Which lines run from the one containing "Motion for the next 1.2" through the end of the material? Reproduce them exactly.

################

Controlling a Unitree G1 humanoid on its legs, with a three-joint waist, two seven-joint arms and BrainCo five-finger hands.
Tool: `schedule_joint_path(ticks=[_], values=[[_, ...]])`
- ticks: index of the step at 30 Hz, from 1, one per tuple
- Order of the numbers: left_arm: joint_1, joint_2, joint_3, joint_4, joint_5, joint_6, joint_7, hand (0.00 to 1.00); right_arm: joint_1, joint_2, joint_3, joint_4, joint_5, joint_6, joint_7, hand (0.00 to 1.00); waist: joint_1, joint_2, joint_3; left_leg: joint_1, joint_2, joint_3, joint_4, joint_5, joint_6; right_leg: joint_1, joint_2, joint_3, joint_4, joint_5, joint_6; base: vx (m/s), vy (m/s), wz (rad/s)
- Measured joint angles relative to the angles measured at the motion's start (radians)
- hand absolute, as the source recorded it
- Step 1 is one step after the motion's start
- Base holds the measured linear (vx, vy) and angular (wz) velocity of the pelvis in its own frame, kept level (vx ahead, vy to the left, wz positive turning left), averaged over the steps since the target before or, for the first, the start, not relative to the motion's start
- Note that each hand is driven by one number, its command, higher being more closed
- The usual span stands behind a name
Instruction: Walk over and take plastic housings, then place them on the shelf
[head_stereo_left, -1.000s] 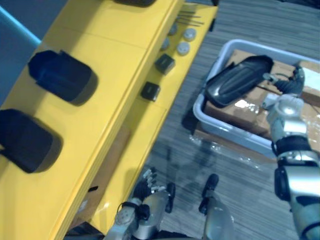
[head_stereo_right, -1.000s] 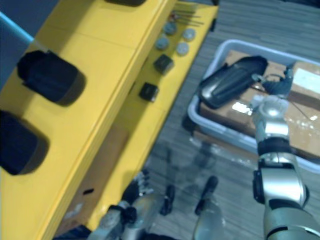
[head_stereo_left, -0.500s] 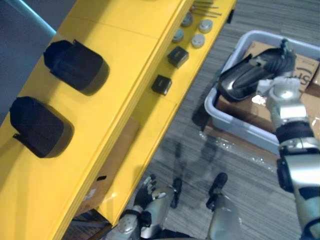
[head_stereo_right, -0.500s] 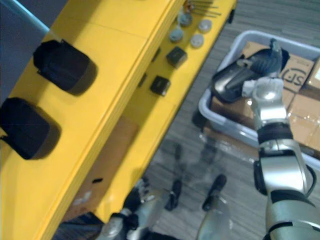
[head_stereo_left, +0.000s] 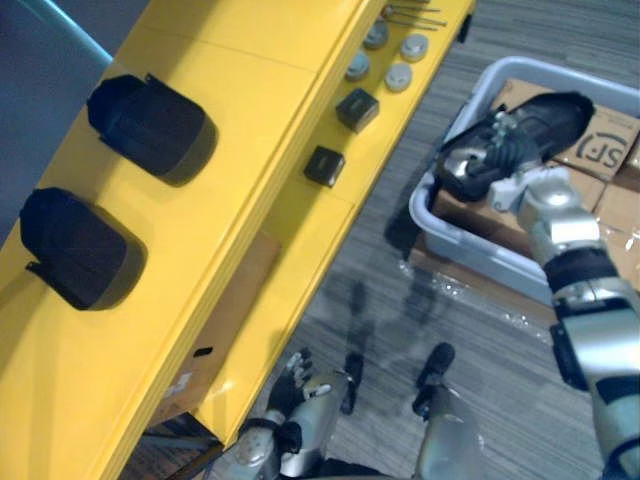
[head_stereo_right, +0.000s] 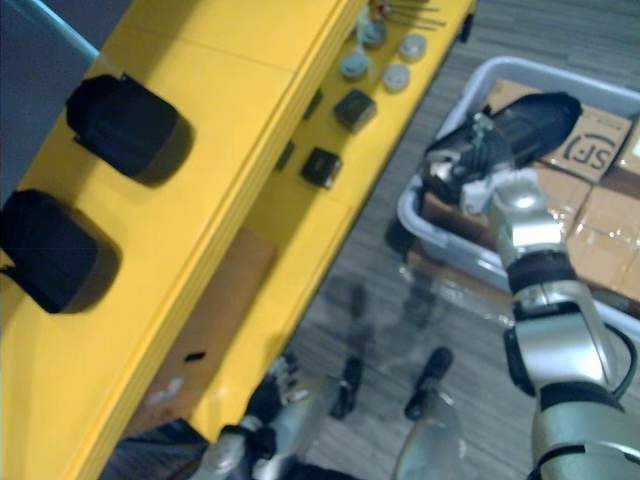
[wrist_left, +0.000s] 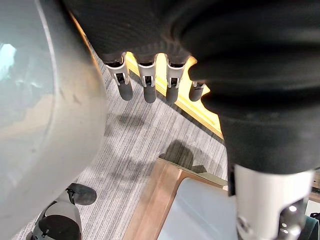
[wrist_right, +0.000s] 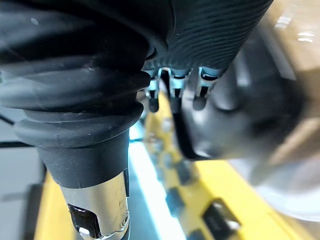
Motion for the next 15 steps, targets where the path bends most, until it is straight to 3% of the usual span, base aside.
schedule_joint_path(ticks=[7,15], values=[[-0.001,0.001,0.001,0.000,-0.001,0.003,0.002,0.00,0.021,-0.006,0.006,0.016,-0.003,0.066,0.018,0.00,-0.002,0.001,0.000,0.002,0.005,0.003,0.001,0.000,0.000,0.000,0.005,0.002,0.000,0.000,-0.001,0.00,0.000,0.00],[-0.003,0.001,0.002,0.006,-0.008,0.006,0.003,0.00,0.021,-0.006,0.002,0.074,-0.023,0.091,-0.033,0.00,-0.002,0.001,-0.001,0.002,0.010,0.003,0.004,0.000,-0.001,0.000,0.009,0.002,0.003,-0.004,-0.007,0.00,0.000,0.00]])
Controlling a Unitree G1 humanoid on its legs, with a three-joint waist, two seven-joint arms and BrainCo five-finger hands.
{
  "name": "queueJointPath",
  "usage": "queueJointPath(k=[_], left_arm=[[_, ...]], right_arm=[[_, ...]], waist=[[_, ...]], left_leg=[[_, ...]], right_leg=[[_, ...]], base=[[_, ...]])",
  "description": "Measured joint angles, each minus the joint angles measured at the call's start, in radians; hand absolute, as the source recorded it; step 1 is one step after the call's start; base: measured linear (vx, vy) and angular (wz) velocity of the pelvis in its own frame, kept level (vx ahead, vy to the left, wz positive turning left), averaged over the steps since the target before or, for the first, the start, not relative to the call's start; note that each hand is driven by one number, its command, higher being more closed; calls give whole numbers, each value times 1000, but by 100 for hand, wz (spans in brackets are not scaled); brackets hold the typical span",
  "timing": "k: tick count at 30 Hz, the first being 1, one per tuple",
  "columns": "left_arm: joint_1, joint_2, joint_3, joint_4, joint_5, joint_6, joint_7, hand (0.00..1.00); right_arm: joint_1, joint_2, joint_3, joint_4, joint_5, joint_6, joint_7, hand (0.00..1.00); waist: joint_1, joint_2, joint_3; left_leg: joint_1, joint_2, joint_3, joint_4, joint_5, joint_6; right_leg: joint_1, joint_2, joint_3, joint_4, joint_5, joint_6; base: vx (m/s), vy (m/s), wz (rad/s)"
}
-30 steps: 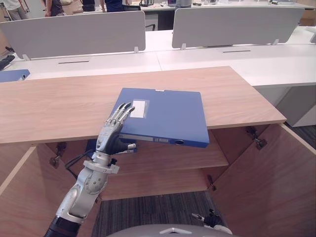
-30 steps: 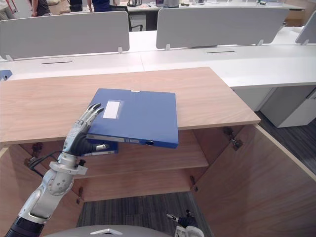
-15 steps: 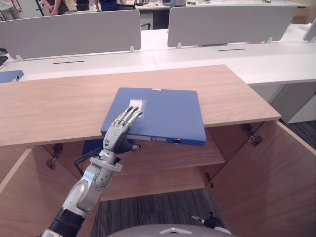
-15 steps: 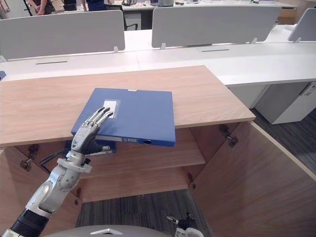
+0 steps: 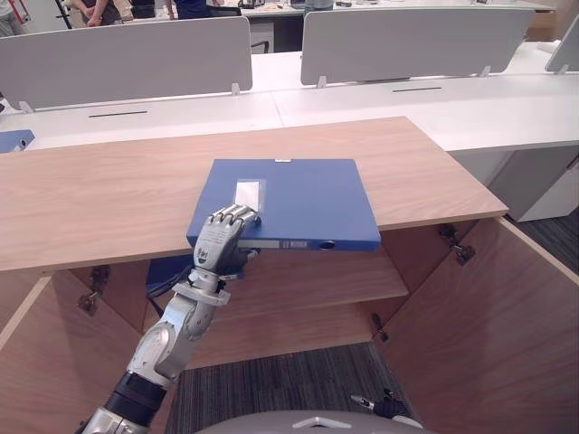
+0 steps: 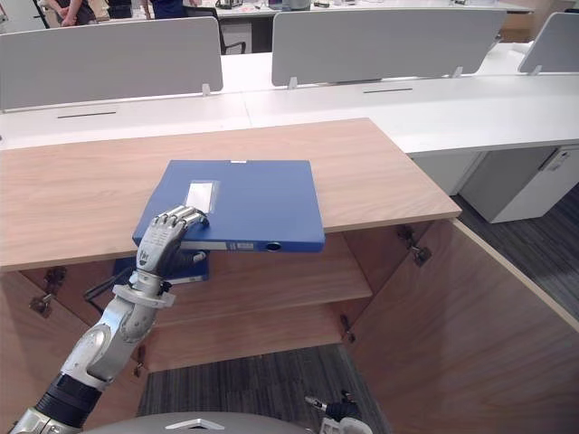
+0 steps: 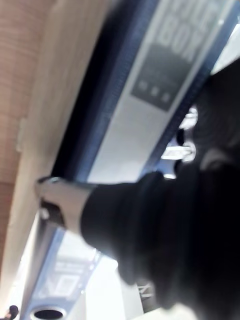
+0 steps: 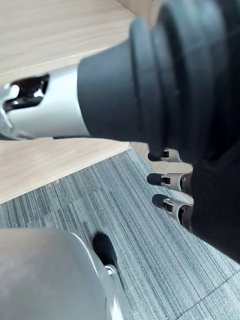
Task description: Walk over to the cabinet, pick up the folder, carry it to the office cabinet, place the folder inside the office cabinet, then close the office cabinet door
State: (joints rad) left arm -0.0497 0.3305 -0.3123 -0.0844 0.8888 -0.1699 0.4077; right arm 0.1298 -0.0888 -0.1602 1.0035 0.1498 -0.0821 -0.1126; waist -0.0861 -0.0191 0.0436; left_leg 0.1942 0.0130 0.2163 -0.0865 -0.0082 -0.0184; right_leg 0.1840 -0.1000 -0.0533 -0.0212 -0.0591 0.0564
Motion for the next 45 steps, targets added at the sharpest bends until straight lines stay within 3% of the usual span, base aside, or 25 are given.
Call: queueJointPath(k=[12, 17, 22, 27, 38, 41, 45], left_arm=[[-5, -62, 23, 22, -16, -2, 25, 100], [7, -92, 61, -14, -100, -2, 45, 100], [68, -160, 121, -158, -192, 10, 85, 100], [90, -209, 159, -273, -260, 13, 120, 100], [169, -300, 234, -537, -346, 5, 245, 100], [174, -308, 235, -571, -359, 1, 266, 100], [183, -313, 233, -610, -365, -12, 280, 100]], right_arm=[[-2, 3, 0, 24, 0, 2, -5, 0], [-3, 5, 15, 19, 2, 2, -8, 0], [8, 17, 39, -49, 23, -5, -26, 0], [39, 53, 75, -199, 46, -25, -32, 0], [141, 129, 127, -697, 60, -121, -45, 0], [161, 130, 149, -800, 60, -128, -50, 0], [180, 145, 165, -1017, 59, -173, -52, 0]], waist=[[1, -11, -8], [0, -14, -9], [4, -15, -11], [15, -13, -12], [26, -11, -12], [27, -11, -12], [23, -10, -11]], left_leg=[[0, 0, 3, 0, 0, 0], [0, 0, 3, 0, 0, 0], [-3, 6, 16, 0, 0, -1], [-16, 7, 29, 0, 6, 3], [-16, 6, 30, 0, 13, 7], [-16, 6, 32, 0, 13, 7], [-17, 5, 40, 6, 13, 7]], right_leg=[[0, 0, 5, -3, 3, 0], [0, 0, 5, -2, 4, 1], [-18, 3, 31, 16, 5, 4], [-49, 6, 47, 47, 3, 10], [-69, 4, 49, 74, -3, 20], [-71, 4, 52, 73, -3, 20], [-77, 4, 62, 72, 0, 22]], base=[[-8, -10, 0], [0, 0, -1], [-30, -27, -9], [-51, -28, -7], [-49, -22, 0], [0, 0, 0], [0, -10, -7]])
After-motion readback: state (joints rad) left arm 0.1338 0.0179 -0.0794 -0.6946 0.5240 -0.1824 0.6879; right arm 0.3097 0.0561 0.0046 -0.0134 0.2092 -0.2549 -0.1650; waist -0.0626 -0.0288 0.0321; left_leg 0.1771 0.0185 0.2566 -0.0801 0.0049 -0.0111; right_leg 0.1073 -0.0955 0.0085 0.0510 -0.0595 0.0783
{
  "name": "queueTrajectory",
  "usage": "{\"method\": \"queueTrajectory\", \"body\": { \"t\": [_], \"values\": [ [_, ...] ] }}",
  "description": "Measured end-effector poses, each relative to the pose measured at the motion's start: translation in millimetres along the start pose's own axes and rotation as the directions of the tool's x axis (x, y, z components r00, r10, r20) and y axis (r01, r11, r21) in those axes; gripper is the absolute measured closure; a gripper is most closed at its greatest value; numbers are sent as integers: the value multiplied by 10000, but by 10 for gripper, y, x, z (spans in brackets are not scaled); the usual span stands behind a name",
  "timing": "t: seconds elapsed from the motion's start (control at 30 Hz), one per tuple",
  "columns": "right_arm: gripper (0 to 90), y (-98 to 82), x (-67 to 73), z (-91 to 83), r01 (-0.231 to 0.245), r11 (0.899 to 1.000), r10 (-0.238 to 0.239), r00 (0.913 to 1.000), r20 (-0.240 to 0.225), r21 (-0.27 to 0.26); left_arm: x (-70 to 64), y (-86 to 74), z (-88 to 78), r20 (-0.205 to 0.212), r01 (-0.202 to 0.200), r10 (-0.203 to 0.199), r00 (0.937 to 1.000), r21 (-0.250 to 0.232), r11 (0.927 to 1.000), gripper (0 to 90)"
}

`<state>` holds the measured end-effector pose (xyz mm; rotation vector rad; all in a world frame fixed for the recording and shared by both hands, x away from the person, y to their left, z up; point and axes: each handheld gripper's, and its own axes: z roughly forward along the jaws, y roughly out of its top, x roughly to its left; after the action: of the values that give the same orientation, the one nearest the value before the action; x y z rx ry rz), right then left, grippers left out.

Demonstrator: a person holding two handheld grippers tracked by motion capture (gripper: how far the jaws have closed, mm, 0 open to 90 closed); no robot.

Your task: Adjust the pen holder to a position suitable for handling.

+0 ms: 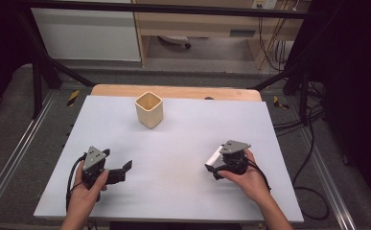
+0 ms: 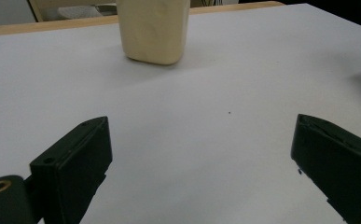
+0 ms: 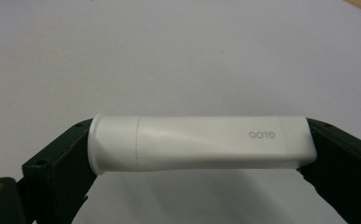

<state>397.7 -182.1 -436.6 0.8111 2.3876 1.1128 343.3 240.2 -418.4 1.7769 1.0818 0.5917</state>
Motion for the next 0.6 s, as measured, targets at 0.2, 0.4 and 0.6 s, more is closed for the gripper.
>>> {"method": "queueTrajectory", "body": {
  "t": [0.2, 0.4, 0.6],
  "values": [
    [40, 126, 298, 67, 681, 9975, -689, 9963, -522, -167, -76, 1, 25, 132, 84, -86, 9999, 148, 9999, 55],
    [40, 169, 452, 123, 1029, 9944, -1045, 9915, -769, -237, -137, 0, 64, 269, 93, -101, 9996, 305, 9995, 57],
    [40, 194, 463, 155, 978, 9948, -998, 9914, -844, -266, -192, 6, 80, 454, 175, -191, 9988, 344, 9993, 58]
  ]
}}
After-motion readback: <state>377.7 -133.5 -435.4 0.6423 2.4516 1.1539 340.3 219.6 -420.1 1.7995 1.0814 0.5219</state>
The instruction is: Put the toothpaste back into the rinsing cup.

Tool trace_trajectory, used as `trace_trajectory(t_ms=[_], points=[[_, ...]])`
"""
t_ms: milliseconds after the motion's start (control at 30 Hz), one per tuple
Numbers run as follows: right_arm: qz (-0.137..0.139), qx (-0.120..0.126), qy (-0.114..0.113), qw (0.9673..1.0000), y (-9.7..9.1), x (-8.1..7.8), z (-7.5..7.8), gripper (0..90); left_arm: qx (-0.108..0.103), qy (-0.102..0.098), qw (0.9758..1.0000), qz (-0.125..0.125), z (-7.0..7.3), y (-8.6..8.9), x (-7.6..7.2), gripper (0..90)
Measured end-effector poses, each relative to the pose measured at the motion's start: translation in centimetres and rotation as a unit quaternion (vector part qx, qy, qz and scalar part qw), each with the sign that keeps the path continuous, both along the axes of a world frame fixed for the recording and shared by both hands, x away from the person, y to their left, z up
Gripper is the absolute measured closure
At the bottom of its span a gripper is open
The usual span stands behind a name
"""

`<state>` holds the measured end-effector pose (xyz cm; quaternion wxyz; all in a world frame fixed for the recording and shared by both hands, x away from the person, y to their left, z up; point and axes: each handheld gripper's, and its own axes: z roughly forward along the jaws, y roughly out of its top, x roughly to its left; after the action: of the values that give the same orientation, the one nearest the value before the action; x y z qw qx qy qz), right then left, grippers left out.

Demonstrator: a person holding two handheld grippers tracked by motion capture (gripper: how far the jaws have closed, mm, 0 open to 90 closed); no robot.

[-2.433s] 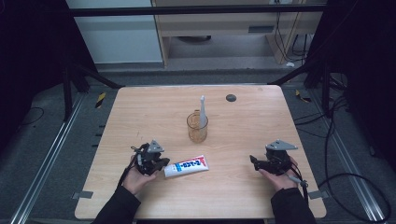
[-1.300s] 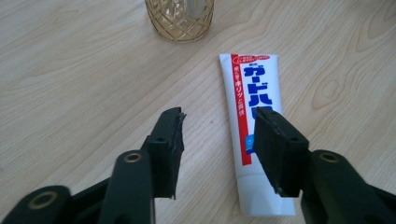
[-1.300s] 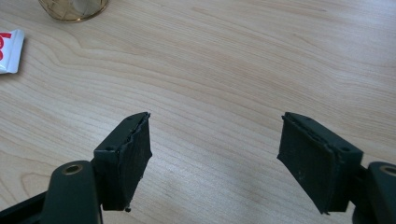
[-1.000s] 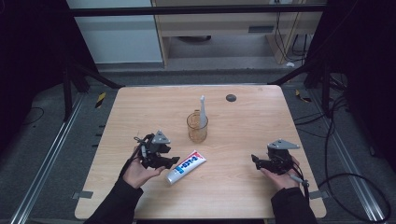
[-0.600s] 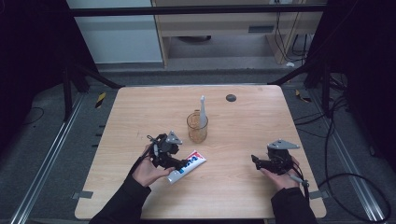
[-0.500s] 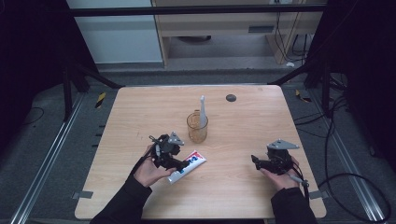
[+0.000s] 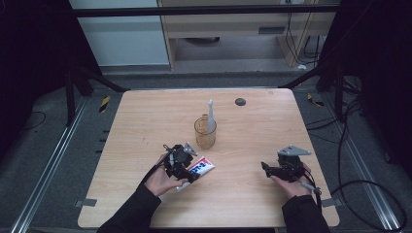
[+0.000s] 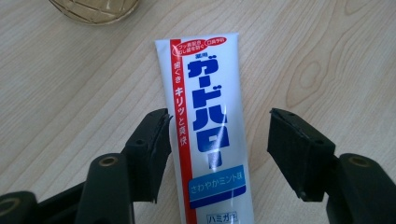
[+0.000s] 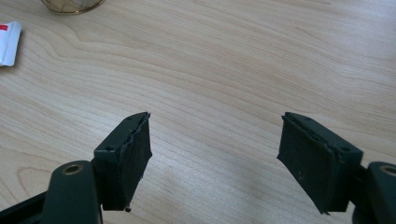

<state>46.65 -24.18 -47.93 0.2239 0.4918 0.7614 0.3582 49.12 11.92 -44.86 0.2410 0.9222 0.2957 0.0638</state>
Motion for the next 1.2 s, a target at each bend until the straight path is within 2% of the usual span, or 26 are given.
trace_trajectory(t_ms=[433,867,967,1200], points=[[0.002,0.003,0.006,1.0,0.1,0.2,-0.1,25.1,0.022,0.027,0.9993,0.011,-1.6,-0.6,1.2,39.7],[0.002,0.001,0.006,1.0,0.2,0.3,-0.2,25.2,0.024,0.052,0.9982,0.019,-2.1,-1.0,1.7,43.1],[0.003,0.003,0.007,1.0,0.2,0.2,-0.2,25.3,0.026,0.059,0.9976,0.023,-2.0,-1.1,1.8,45.2],[0.002,0.001,0.007,1.0,0.2,0.3,-0.2,25.4,0.03,0.061,0.9973,0.029,-1.7,-1.1,1.7,54.7]])
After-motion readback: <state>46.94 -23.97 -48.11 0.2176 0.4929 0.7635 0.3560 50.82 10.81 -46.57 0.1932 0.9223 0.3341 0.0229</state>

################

Answer for the task -
Motion for the next 1.2 s, a target at each bend until the straight path is within 2% of the usual span, or 26 are given.
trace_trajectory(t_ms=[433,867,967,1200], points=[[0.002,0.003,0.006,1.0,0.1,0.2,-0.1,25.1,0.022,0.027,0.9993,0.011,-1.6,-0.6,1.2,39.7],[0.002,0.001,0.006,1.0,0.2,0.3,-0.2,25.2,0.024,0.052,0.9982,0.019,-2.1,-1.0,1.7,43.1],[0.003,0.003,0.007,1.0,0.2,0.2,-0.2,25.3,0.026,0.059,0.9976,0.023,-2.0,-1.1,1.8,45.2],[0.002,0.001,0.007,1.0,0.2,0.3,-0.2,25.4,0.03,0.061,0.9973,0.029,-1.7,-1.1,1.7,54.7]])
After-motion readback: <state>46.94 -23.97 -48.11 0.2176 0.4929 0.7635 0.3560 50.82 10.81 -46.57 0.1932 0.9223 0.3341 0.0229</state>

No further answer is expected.